Seaborn

Seaborn

Seaborn is a library for making statistical graphics in Python. It builds on top of matplotlib and integrates closely with pandas data structures.

Seaborn design allows you to explore and understand your data quickly. Seaborn works by capturing entire dataframes or arrays containing all your data and performing all the internal functions necessary for semantic mapping and statistical aggregation to convert data into informative plots.

It abstracts complexity while allowing you to design your plots to your requirements.

Installing Seaborn 

Installing seaborn is as easy as installing one library using your favorite Python package manager. When installing seaborn, the library will install its dependencies, including matplotlib, pandas, numpy, and scipy.

Let’s then install seaborn, and of course, also the package notebook to get access to our data playground.

pipenv install seaborn notebook


Additionally, we are going to import a few modules before we get started.

import seaborn as sns

import pandas as pd

import numpy as np

import matplotlib

Building your first plots 

Before we can start plotting anything, we need data. The beauty of seaborn is that it works directly with pandas dataframes, making it super convenient. Even more so, the library comes with some built-in datasets that you can now load from code, no need to manually downloading files.

Let’s see how that works by loading a dataset that contains information about flights.
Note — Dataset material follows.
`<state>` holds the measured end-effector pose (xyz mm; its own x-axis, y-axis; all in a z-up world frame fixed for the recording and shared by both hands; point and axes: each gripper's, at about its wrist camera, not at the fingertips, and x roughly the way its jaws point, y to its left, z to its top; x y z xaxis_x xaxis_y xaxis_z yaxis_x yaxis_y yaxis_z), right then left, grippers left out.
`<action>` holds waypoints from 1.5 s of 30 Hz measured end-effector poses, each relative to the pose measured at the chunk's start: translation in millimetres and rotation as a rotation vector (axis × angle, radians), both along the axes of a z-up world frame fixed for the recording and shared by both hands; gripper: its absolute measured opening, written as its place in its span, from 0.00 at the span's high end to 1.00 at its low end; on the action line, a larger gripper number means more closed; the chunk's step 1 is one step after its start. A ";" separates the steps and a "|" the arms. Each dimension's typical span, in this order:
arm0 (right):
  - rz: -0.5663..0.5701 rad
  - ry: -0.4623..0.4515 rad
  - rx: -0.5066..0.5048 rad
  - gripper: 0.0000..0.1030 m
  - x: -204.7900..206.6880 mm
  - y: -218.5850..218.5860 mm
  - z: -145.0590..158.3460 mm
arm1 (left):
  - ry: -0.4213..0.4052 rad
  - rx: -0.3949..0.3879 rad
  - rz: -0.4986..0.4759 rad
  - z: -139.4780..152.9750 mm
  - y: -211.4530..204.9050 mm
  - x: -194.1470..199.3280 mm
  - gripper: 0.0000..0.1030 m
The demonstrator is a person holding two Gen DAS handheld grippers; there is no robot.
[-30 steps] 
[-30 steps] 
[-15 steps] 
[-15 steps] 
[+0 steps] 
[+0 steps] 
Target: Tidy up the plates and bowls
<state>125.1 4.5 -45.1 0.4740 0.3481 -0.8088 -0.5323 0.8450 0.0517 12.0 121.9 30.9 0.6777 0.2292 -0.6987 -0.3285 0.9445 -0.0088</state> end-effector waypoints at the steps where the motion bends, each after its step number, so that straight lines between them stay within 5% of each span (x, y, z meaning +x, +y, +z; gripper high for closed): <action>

flights_data = sns.load_dataset("flights")

flights_data.head()

	year	month	passengers
0	1949	Jan	112
1	1949	Feb	118
2	1949	Mar	132
3	1949	Apr	129
4	1949	May	121

All the magic happens when calling the function load_dataset, which expects the name of the data to be loaded and returns a dataframe. All these datasets are available on a GitHub repository.

Scatter Plot 

A scatter plot is a diagram that displays points based on two dimensions of the dataset. Creating a scatter plot in the seaborn library is so simple and with just one line of code.

sns.scatterplot(data=flights_data, x="year", y="passengers")


Sample scatter plot

Very easy, right? The function scatterplot expects the dataset we want to plot and the columns representing the x and y axis.

Line Plot 

This plot draws a line that represents the revolution of continuous or categorical data. It is a popular and known type of chart, and it’s super easy to produce. Similarly to before, we use the function lineplot with the dataset and the columns representing the x and y axis. Seaborn will do the rest.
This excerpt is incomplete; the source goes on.